For optimal energy efficiency, EPS (Expanded Polystyrene) rigid foam insulation is an excellent choice. It effectively reduces air leakage in roofs, walls, and below-grade assemblies, contributing to significant energy savings. The required insulation thickness varies depending on building design, climate, and energy costs, emphasizing the importance of selecting the most cost-effective R-value per inch.
EPS stands out with its R-value ranging from 3.60 to 4.20 per inch, distinguishing itself as the only rigid foam insulation maintaining stable thermal resistance from the point of manufacture. This feature makes it ideal for buildings with space constraints and those requiring higher insulation values. For instance, EPS with an R-4 per inch rating can double the insulation of traditional materials of the same thickness.

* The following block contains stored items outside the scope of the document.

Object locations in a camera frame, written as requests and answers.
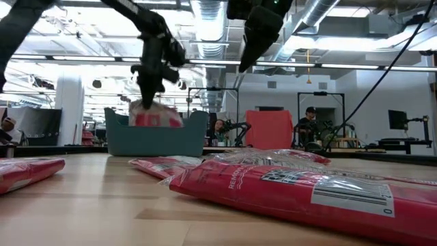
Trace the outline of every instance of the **man with cap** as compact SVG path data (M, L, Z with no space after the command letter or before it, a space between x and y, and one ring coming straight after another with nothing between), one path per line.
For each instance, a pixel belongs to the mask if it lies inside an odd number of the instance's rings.
M14 144L19 145L22 137L22 132L15 129L16 120L11 117L6 117L1 123L1 130L11 137L11 140L6 140L0 135L0 145Z
M298 128L299 142L303 145L314 141L314 132L309 124L315 118L315 107L308 107L305 111L305 117L299 120Z

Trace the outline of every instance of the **ceiling light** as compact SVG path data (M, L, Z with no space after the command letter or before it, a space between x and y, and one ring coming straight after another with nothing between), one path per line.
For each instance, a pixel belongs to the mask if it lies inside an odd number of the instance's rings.
M322 64L323 68L344 68L344 69L368 69L374 70L378 69L378 66L368 66L368 65L346 65L346 64Z
M188 60L190 64L201 65L240 65L240 61L225 61L225 60L204 60L204 59L191 59Z
M43 55L13 55L11 59L46 59Z
M5 2L0 2L0 18L3 18L8 15L11 10L11 6Z
M223 45L223 46L230 45L229 42L217 42L217 41L207 41L207 40L202 40L202 41L190 40L190 44L215 44L215 45Z
M429 38L420 44L408 49L409 51L435 51L437 50L437 36Z
M257 61L257 66L280 66L292 68L313 68L315 64L306 64L299 62L274 62L274 61Z
M202 68L226 68L224 65L202 65Z
M140 62L139 58L122 58L123 62Z
M328 51L374 51L381 48L379 40L370 38L319 38L315 42L315 49Z
M54 56L56 60L114 62L114 57Z
M405 72L437 72L437 68L426 68L426 67L414 67L414 66L394 66L391 68L393 71L405 71Z

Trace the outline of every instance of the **fluorescent light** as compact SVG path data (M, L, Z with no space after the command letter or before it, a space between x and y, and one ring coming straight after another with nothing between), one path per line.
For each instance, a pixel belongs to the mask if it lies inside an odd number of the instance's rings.
M315 49L328 51L374 51L382 48L379 40L370 38L319 38L315 42Z
M369 10L374 10L375 8L363 8L363 7L346 7L346 6L337 6L334 7L329 13L328 16L334 17L357 17L362 18L371 14Z
M215 44L215 45L223 45L223 46L229 46L229 42L217 42L217 41L207 41L207 40L190 40L190 44Z
M13 55L12 59L46 59L43 55Z
M423 41L408 49L409 51L435 51L437 50L437 36Z
M114 62L114 57L80 57L80 56L54 56L53 59L68 61L99 61Z
M140 62L139 58L122 58L123 62Z
M345 69L378 69L378 66L368 65L346 65L346 64L322 64L323 68L345 68Z
M413 66L393 66L391 68L393 71L406 71L406 72L437 72L437 68L426 68L426 67L413 67Z
M188 60L188 63L201 64L201 65L240 65L240 61L204 60L204 59L191 59Z
M225 65L201 65L202 68L226 68Z
M299 62L274 62L274 61L257 61L257 66L280 66L292 68L313 68L315 64L306 64Z
M0 2L0 18L3 18L8 15L11 10L11 6L5 2Z

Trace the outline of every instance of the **red panel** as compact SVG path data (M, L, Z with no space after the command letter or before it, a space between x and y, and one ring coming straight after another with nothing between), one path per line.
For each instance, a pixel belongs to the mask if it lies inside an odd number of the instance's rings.
M261 150L284 149L292 145L293 123L289 111L246 111L246 121L252 128L246 135L246 145Z

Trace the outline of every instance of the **desk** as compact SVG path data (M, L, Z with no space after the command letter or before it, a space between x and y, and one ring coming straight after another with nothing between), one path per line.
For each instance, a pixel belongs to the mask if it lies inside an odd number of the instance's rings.
M58 174L0 197L2 246L363 246L365 239L202 202L156 184L131 158L73 154ZM435 167L357 159L332 165L435 179Z
M380 148L392 151L405 151L406 154L411 154L411 145L430 145L432 141L425 140L380 140L378 141Z

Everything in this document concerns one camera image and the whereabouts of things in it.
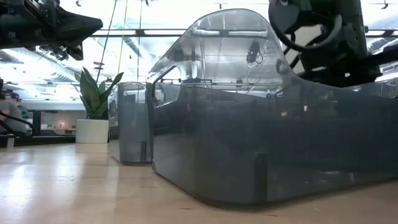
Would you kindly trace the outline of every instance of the person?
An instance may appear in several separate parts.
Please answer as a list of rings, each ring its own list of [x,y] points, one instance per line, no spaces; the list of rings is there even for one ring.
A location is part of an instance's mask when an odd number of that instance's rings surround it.
[[[21,113],[22,113],[22,118],[23,119],[29,119],[29,112],[25,106],[22,106],[22,100],[19,98],[18,93],[11,93],[11,94],[6,94],[6,99],[16,105]]]
[[[6,96],[0,93],[0,111],[4,114],[13,116],[15,118],[22,119],[22,113],[20,109],[14,104],[6,99]],[[26,125],[20,121],[16,121],[5,116],[0,115],[0,120],[5,122],[11,129],[17,133],[26,133]],[[9,132],[0,125],[0,134],[9,134]]]

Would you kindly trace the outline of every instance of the desk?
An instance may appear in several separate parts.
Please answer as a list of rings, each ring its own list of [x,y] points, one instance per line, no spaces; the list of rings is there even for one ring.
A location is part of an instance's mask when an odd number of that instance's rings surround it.
[[[107,144],[0,151],[1,223],[391,224],[398,182],[322,195],[258,211],[207,206],[156,175],[121,166]]]

Unlike other insulation materials, EPS does not require long-term thermal resistance (LTTR) testing. This is because it does not experience thermal drift, ensuring a consistent R-value throughout the building's lifespan. This absence of thermal drift translates into cost savings and reliable performance over time.
A practical application of EPS is in Slab-On-Grade floors. The U.S. Department of Energy1 notes that insulating the exterior edge of the foundation slab can cut winter heating bills by 10 to 20 percent. Such insulation also provides thermal mass, moderating indoor temperatures.

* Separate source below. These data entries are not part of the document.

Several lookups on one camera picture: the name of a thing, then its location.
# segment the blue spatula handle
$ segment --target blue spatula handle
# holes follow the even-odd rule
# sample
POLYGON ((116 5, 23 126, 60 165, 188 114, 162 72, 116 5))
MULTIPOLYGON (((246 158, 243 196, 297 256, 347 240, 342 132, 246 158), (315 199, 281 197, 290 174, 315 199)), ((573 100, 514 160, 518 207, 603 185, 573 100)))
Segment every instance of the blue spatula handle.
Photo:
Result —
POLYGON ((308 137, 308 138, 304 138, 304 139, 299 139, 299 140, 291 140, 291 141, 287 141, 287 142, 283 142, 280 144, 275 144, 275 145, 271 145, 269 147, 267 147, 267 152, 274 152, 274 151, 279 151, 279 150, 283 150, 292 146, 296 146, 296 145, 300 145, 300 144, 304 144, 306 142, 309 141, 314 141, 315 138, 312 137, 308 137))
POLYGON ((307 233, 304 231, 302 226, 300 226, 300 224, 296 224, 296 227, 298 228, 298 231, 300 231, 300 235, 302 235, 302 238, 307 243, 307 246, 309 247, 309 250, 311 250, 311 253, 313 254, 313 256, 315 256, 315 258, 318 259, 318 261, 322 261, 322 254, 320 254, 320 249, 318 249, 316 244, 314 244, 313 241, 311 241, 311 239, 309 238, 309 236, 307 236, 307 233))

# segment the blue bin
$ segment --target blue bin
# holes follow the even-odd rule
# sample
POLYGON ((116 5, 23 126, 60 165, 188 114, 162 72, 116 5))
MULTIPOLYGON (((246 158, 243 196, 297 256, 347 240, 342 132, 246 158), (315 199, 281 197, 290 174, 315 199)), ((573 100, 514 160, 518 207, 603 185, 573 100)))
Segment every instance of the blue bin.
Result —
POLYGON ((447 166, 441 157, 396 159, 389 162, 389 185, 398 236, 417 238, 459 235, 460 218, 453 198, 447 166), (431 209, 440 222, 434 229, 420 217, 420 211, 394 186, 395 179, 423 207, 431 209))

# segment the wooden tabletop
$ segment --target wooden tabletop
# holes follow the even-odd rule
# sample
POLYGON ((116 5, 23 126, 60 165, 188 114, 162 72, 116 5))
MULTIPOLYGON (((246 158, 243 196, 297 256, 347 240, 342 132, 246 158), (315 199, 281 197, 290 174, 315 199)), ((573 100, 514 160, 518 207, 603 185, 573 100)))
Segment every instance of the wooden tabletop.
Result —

Innovative building systems like Structural Insulated Panels (SIPs) and Insulated Concrete Forms (ICFs) have demonstrated increased energy savings when using EPS. A 1993 Florida Solar Energy Center study revealed that a building with EPS insulation had only 1.8 air changes per hour (ach), compared to 3.9 ach in a conventional stick frame construction. ICFs made with EPS also show similar efficiency in studies conducted by Oak Ridge National Laboratory and the Department of Housing and Urban Development.

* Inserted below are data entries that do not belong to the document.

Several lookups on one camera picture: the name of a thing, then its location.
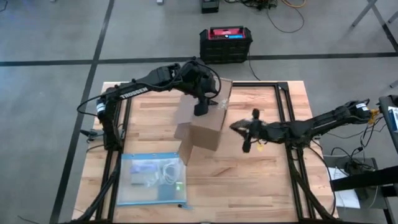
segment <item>wooden tabletop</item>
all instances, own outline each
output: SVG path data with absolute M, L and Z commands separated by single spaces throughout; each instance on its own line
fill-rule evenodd
M 304 83 L 288 83 L 296 119 L 311 118 Z M 115 84 L 106 82 L 103 90 Z M 179 91 L 150 92 L 133 99 L 125 153 L 177 151 L 180 141 L 173 137 L 176 128 L 173 115 L 180 96 Z M 284 95 L 282 99 L 288 115 Z M 262 151 L 253 146 L 249 154 L 244 154 L 241 149 L 243 139 L 228 128 L 239 119 L 250 118 L 253 108 L 260 110 L 264 121 L 279 121 L 273 88 L 233 87 L 218 150 L 194 148 L 187 167 L 187 200 L 193 210 L 176 205 L 116 207 L 113 221 L 296 222 L 284 145 L 268 143 Z M 95 120 L 94 128 L 101 129 L 98 120 Z M 100 144 L 101 140 L 95 141 L 90 147 Z M 319 147 L 312 147 L 322 154 Z M 330 212 L 333 194 L 326 169 L 311 150 L 304 150 L 304 158 L 311 190 Z M 80 211 L 86 210 L 99 192 L 105 159 L 106 151 L 102 147 L 87 153 L 73 218 L 79 217 Z M 306 215 L 307 208 L 301 195 Z

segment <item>open cardboard box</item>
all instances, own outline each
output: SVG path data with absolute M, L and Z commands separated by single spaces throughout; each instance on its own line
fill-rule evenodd
M 185 165 L 188 165 L 194 146 L 217 150 L 231 89 L 232 80 L 222 78 L 221 91 L 212 99 L 218 104 L 210 105 L 208 113 L 202 116 L 193 115 L 194 106 L 198 103 L 197 99 L 190 95 L 181 96 L 180 105 L 174 117 L 174 122 L 177 124 L 174 137 L 182 140 L 178 153 Z

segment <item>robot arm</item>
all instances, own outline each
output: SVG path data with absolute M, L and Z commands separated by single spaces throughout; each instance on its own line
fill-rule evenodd
M 253 110 L 252 119 L 243 119 L 230 128 L 244 138 L 243 151 L 250 152 L 252 138 L 277 144 L 288 143 L 294 147 L 308 147 L 314 136 L 345 124 L 365 124 L 374 114 L 365 101 L 350 101 L 327 113 L 305 121 L 265 123 L 259 119 L 259 110 Z
M 217 95 L 219 92 L 215 88 L 215 80 L 209 69 L 200 59 L 194 58 L 183 67 L 177 63 L 159 67 L 143 78 L 108 88 L 96 103 L 98 119 L 103 125 L 105 149 L 118 150 L 120 147 L 119 136 L 116 134 L 117 127 L 113 121 L 117 103 L 122 100 L 149 91 L 170 91 L 174 88 L 198 98 L 198 104 L 195 105 L 194 110 L 196 116 L 206 114 L 210 98 L 205 94 Z

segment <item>battery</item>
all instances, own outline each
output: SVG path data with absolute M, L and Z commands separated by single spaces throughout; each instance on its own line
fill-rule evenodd
M 218 12 L 218 6 L 220 5 L 220 0 L 200 0 L 201 13 L 214 13 Z
M 200 58 L 205 63 L 241 63 L 248 59 L 251 31 L 243 26 L 211 27 L 200 33 Z

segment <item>black floor line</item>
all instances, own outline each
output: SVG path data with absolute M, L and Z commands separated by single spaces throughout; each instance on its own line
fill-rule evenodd
M 39 60 L 20 62 L 0 62 L 0 67 L 13 66 L 48 66 L 48 65 L 91 65 L 92 60 Z
M 300 59 L 329 59 L 329 58 L 380 58 L 398 57 L 397 52 L 383 53 L 348 53 L 348 54 L 302 54 L 302 55 L 252 55 L 250 60 L 300 60 Z M 191 57 L 162 57 L 162 58 L 116 58 L 101 59 L 98 64 L 125 64 L 125 63 L 159 63 L 159 62 L 186 62 Z
M 394 36 L 392 35 L 390 29 L 388 28 L 386 22 L 384 21 L 383 17 L 381 16 L 379 10 L 377 9 L 376 5 L 372 7 L 374 14 L 376 15 L 380 25 L 382 26 L 384 33 L 387 35 L 387 39 L 390 40 L 392 47 L 396 52 L 398 52 L 398 44 Z
M 112 9 L 114 6 L 114 0 L 109 0 L 108 8 L 106 10 L 103 26 L 99 34 L 98 42 L 95 48 L 95 53 L 93 57 L 94 63 L 91 64 L 90 71 L 87 76 L 85 89 L 83 90 L 83 95 L 81 96 L 81 101 L 84 102 L 88 99 L 91 91 L 91 86 L 93 85 L 95 71 L 97 69 L 97 61 L 100 58 L 102 46 L 104 44 L 106 30 L 108 29 L 109 20 L 111 18 Z M 86 105 L 81 107 L 81 110 L 86 110 Z M 54 206 L 52 209 L 50 224 L 58 223 L 59 216 L 62 209 L 63 199 L 65 198 L 65 193 L 67 191 L 70 171 L 72 169 L 73 159 L 75 158 L 76 147 L 79 140 L 80 129 L 83 124 L 83 114 L 78 113 L 75 126 L 73 128 L 72 138 L 69 143 L 69 148 L 67 152 L 67 158 L 62 171 L 60 185 L 58 186 L 57 196 L 55 197 Z
M 252 55 L 250 60 L 300 60 L 300 59 L 331 59 L 331 58 L 383 58 L 398 57 L 397 52 L 376 53 L 347 53 L 347 54 L 297 54 L 297 55 Z M 98 60 L 49 60 L 49 61 L 21 61 L 0 62 L 0 67 L 18 66 L 47 66 L 47 65 L 102 65 L 125 63 L 162 63 L 162 62 L 186 62 L 191 57 L 161 57 L 161 58 L 115 58 Z

Houses with ICF exterior walls built using EPS require approximately 44% less energy for heating and 32% less for cooling compared to traditional frame houses. When installed correctly, EPS insulation minimizes heat transfer, enhancing the building's energy efficiency. Further studies from the Cement Association of Canada (CAC) and the Northwest Territories Housing Corp. (NWTHC) confirm that homes with ICFs for above and below-grade walls have lower air infiltration rates than other types of wall assemblies.
In summary, EPS is a robust and reliable insulation choice, offering long-term thermal stability and cost-effectiveness. Its use in various structural systems like SIPs and ICFs further reinforces its position as a leading material in energy-efficient building design.